# Exercise prompt:
Beginning with the line of the entries below that holds "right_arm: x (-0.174" and ending with the line that holds "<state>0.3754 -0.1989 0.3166", transcribe each line exactly as written. Pictures stay out.

(Stored records)
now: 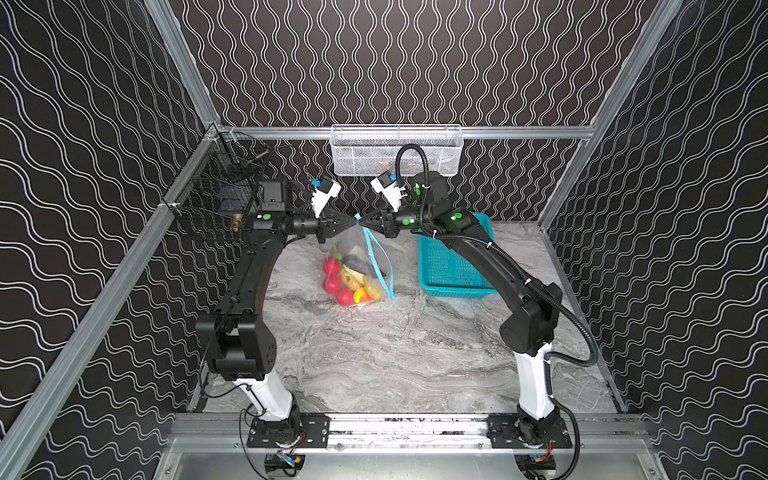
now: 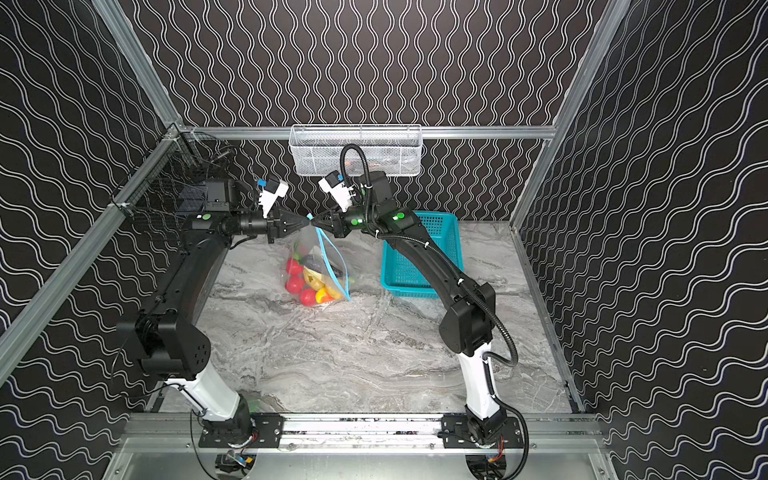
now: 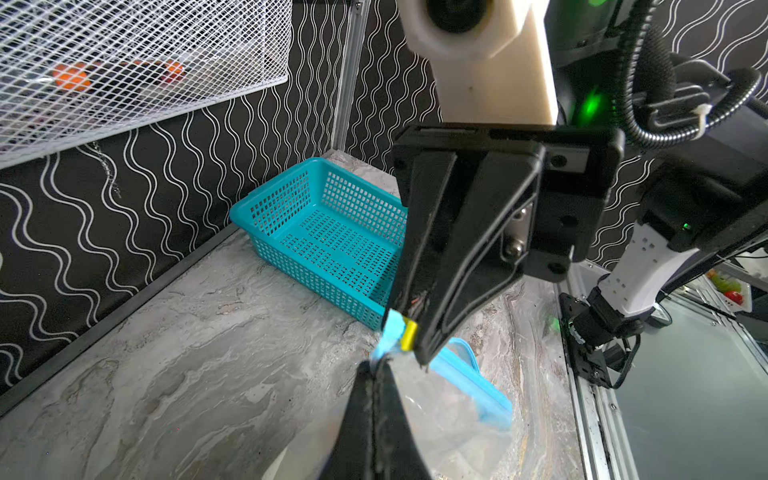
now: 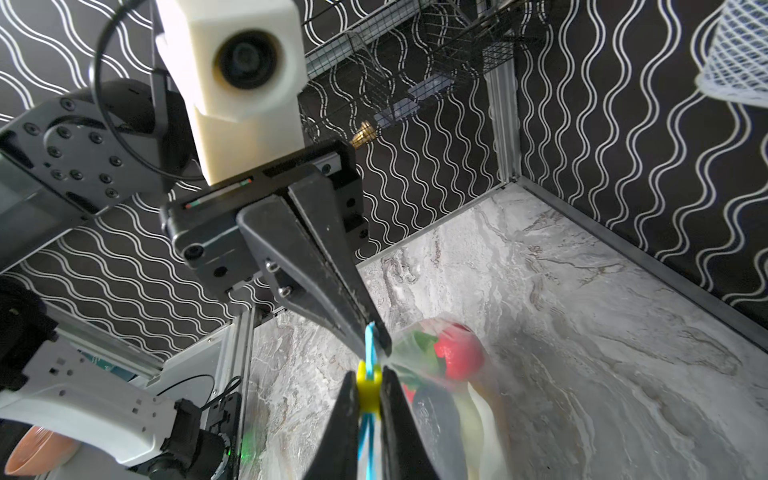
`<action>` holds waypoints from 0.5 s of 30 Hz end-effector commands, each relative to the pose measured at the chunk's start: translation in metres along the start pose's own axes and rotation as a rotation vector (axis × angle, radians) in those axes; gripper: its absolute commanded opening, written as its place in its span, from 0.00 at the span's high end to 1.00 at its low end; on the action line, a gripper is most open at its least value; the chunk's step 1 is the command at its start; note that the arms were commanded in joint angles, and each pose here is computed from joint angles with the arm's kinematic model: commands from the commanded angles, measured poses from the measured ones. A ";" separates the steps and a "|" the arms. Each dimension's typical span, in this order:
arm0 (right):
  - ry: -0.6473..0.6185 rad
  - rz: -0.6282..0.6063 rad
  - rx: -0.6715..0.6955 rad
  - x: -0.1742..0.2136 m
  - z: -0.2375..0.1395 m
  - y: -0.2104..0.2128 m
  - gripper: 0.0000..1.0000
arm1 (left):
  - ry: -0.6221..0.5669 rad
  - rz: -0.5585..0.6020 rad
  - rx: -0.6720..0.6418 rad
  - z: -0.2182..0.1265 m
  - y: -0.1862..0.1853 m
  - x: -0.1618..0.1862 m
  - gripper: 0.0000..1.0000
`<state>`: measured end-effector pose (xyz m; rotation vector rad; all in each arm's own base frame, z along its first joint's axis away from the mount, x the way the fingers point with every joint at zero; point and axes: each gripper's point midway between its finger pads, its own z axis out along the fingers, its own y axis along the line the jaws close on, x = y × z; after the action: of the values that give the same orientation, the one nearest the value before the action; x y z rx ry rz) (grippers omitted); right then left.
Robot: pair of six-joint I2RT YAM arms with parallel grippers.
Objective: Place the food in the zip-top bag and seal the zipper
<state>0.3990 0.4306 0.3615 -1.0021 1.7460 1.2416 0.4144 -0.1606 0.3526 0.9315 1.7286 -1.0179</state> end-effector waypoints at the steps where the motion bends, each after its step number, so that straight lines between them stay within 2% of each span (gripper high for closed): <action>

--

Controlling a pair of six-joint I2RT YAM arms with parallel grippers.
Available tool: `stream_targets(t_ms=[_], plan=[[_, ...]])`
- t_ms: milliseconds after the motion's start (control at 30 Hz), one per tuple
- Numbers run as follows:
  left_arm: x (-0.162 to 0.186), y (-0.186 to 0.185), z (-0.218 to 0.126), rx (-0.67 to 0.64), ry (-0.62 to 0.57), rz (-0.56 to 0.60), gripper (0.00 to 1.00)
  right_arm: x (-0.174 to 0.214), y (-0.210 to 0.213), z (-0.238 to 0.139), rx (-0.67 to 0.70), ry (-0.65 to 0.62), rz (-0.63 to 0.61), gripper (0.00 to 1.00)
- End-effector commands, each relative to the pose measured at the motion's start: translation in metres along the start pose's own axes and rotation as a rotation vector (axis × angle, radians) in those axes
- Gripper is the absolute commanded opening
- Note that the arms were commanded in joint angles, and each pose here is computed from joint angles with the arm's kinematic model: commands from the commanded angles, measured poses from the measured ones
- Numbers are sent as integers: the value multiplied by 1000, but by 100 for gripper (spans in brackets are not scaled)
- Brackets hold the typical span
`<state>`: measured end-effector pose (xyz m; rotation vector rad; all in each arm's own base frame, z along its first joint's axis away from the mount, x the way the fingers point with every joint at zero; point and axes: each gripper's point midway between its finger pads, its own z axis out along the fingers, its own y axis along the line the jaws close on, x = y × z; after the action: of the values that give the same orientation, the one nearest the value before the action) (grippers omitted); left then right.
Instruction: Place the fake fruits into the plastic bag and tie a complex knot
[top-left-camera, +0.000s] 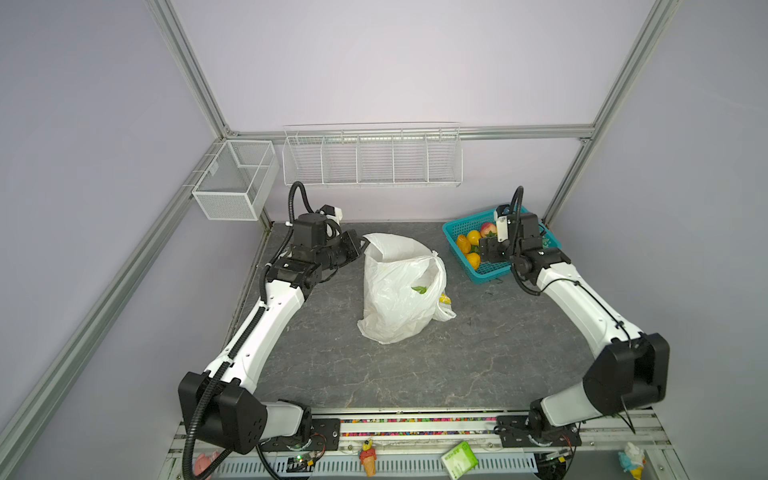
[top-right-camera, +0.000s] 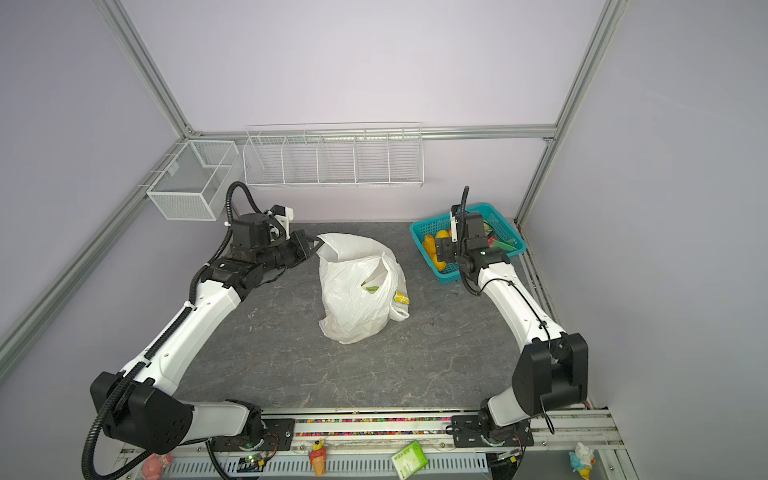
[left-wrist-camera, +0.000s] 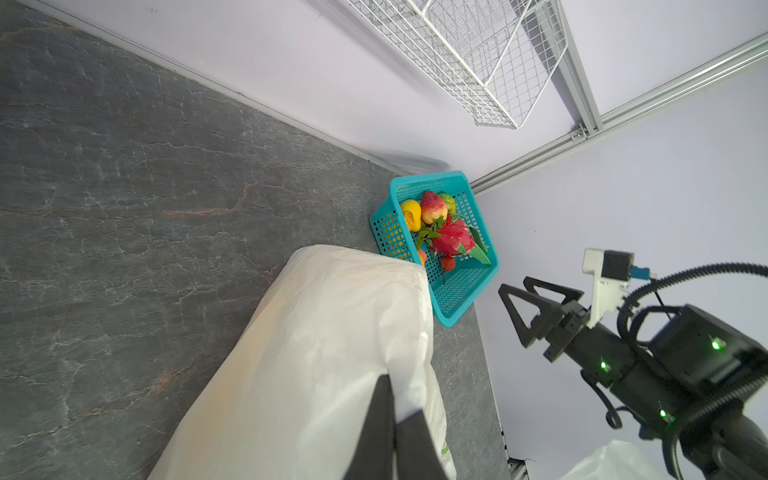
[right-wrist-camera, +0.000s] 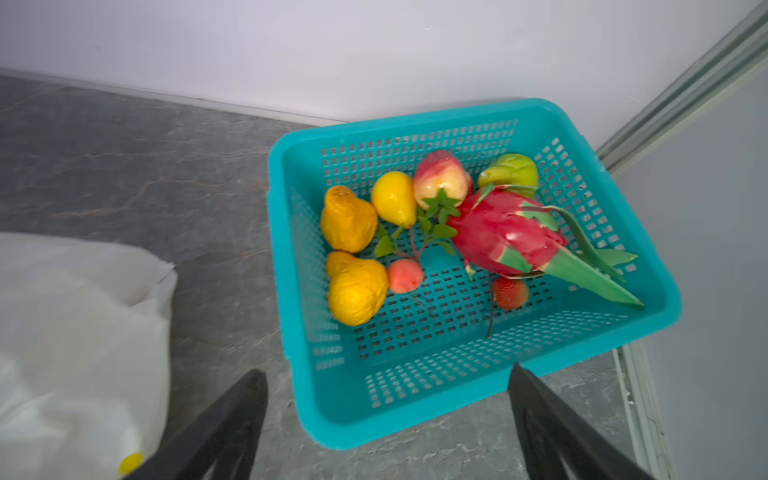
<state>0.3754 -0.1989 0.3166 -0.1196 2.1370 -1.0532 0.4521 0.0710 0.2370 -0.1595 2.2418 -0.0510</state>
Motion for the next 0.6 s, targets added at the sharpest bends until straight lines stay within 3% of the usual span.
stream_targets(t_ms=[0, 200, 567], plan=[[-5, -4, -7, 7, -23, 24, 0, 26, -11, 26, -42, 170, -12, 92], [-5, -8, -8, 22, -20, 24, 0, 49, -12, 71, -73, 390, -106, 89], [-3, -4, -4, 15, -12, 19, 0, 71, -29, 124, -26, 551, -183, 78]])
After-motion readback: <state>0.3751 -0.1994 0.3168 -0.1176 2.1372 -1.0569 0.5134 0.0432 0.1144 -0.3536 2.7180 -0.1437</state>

# Reply to the task:
  right_arm: x (-0.174 to 0.214), y (-0.210 to 0.213), z (-0.238 to 0.139), rx (-0.67 to 0.70), ry (-0.65 to 0.62), rz (-0.63 to 0.61), gripper (0.00 to 1.00)
- End-effector commands, each relative to the pose measured at the motion's start: translation in metres along the start pose's own axes and rotation as a rotation vector (axis × angle, radians) in those axes
- Gripper is the absolute commanded opening
- Note that the arms were commanded in joint angles, and each pose here is computed from joint angles with the arm's kinematic model: commands from the commanded angles, measured poses from the measured ones
- Numbers are sent as integers: the value multiplied by 1000, but by 100 for gripper (spans in brackets are not scaled)
- Brackets hold the typical span
`<state>`: measured end-effector pose (xyz m; rotation vector rad; all in each arm's own base frame, z along its first joint's axis away from the mount, x the way the fingers point with every joint at zero; point and axes: each gripper's point midway between its finger pads, its own z axis out along the fingers, its own y axis along the line the jaws close on, x = y × z; after the action: of the values that give the same orientation, the one nearest the value before the action) (grippers omitted); left then right.
Instruction: Place the fake fruits into the plastic bag and tie a complex knot
[top-left-camera, +0.000s] 
[top-right-camera, +0.000s] 
[left-wrist-camera, +0.000s] 
[right-wrist-camera, +0.000s] 
<state>0.3754 -0.1989 0.3166 -0.1196 2.1370 -1.0532 0.4521 0.0710 0.2370 -0.1595 2.2418 -0.0510</state>

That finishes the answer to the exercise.